Kapolri Terima Laporan 6 Tewas di Aksi 22 Mei, Ingatkan Kasus Senjata Ilegal

Eva Safitri - detikNews
Kapolri Terima Laporan 6 Tewas di Aksi 22 Mei, Ingatkan Kasus Senjata Ilegal Kapolri Jenderal Tito Karnavian (kanan) (Foto: ANTARA FOTO/M Risyal Hidayat)
Jakarta - Kapolri Jenderal Tito Karnavian mendapatkan laporan mengenai enam orang tewas dalam rusuh dini hari 22 Mei. Namun Tito meminta masyarakat tidak langsung menarik kesimpulan mereka merupakan korban aparat.

"Saya mendapatkan laporan dari Kabiddokes, ada 6 orang meninggal dunia. Informasinya, ada yang kena luka tembak, ada yang kena senjata tumpul," ujar Tito dalam konferensi pers di Kemenkopolhukam, Rabu (22/5/2019).

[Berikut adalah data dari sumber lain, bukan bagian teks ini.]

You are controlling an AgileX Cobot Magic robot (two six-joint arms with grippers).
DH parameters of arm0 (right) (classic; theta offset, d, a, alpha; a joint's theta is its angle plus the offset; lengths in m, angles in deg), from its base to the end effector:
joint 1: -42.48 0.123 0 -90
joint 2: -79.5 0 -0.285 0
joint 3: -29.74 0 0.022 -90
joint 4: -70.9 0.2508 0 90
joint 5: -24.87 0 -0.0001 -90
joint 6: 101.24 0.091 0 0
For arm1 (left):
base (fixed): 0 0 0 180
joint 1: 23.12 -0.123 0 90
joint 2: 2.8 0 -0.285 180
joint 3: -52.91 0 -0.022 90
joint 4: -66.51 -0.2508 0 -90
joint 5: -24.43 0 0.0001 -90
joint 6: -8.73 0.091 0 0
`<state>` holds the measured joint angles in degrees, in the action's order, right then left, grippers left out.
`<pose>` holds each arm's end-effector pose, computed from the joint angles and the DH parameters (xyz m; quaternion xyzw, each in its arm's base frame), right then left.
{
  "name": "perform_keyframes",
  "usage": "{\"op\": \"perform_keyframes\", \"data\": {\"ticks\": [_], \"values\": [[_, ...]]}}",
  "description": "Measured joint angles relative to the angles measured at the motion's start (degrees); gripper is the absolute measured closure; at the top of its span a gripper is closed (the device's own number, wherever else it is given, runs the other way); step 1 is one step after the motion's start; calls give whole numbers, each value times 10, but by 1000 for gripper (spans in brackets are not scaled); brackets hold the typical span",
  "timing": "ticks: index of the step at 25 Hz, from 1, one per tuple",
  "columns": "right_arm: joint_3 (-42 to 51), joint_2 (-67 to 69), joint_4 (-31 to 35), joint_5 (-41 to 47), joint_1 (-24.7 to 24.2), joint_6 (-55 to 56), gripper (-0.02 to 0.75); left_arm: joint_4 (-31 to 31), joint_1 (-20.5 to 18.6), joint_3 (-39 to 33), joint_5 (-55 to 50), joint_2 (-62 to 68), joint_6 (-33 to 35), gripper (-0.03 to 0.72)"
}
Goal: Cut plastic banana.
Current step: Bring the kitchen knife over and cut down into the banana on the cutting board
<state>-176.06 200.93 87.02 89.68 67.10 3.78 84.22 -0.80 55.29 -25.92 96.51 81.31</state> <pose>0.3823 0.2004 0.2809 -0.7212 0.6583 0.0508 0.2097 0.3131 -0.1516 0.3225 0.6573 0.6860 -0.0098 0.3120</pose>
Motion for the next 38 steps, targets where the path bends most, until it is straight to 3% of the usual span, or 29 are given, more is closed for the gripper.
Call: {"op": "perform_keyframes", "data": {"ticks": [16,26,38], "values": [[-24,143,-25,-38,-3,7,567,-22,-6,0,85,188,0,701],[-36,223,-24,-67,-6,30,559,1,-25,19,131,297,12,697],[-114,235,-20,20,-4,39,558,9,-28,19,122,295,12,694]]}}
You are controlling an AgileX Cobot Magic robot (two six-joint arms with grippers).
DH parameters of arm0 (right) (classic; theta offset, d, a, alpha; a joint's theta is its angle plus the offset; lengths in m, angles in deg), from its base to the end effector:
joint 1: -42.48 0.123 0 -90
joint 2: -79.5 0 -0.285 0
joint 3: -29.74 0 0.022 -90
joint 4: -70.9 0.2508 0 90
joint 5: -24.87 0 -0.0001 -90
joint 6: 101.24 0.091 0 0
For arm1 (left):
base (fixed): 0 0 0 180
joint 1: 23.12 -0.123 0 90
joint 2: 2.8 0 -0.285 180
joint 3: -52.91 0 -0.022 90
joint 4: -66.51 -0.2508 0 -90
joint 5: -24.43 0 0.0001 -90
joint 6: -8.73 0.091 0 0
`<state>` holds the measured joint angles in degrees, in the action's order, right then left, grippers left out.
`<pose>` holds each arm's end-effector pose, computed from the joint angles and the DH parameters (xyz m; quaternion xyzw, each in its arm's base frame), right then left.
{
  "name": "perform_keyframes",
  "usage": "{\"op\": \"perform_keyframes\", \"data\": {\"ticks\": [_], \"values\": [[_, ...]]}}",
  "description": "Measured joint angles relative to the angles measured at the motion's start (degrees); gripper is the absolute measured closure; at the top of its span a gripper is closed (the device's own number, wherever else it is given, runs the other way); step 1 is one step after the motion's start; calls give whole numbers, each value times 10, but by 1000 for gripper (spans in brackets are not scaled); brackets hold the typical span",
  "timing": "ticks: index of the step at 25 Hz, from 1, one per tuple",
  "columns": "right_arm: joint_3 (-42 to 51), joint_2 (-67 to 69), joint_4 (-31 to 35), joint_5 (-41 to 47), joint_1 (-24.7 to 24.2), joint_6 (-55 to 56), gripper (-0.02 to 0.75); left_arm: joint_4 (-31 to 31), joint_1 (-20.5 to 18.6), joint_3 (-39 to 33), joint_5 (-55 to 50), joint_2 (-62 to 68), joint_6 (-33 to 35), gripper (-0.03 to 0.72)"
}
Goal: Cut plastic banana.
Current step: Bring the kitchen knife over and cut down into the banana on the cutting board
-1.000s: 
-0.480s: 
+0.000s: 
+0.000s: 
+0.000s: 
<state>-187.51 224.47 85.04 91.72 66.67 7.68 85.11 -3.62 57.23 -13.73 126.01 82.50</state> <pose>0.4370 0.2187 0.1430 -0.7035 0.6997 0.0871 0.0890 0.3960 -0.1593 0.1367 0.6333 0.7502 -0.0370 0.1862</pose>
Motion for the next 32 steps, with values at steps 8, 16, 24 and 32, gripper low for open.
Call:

Tito mengatakan perihal 6 orang yang meninggal dalam rusuh 22 Mei itu perlu ditelusuri lebih lanjut mengenai penyebab dan siapa pelakunya.

"Harus kita clear-kan, di mana dan apa sebabnya. Tapi jangan langsung apriori," tutur Tito.



"Karena kita menemukan barang-barang seperti ini (sambil menunjuk senapan M4). Ini di luar tangan TNI dan Polri. Apalagi memang ada upaya untuk memprovokasi itu sehingga membangun kemarahan publik," sambungnya.

Senapan M4 yang dihadirkan dalam konferensi pers ini merupakan senapan yang diduga diselundupkan oleh Mayjen (Purn) Soenarko, mantan Danjen Kopassus, dari Aceh ke Jakarta.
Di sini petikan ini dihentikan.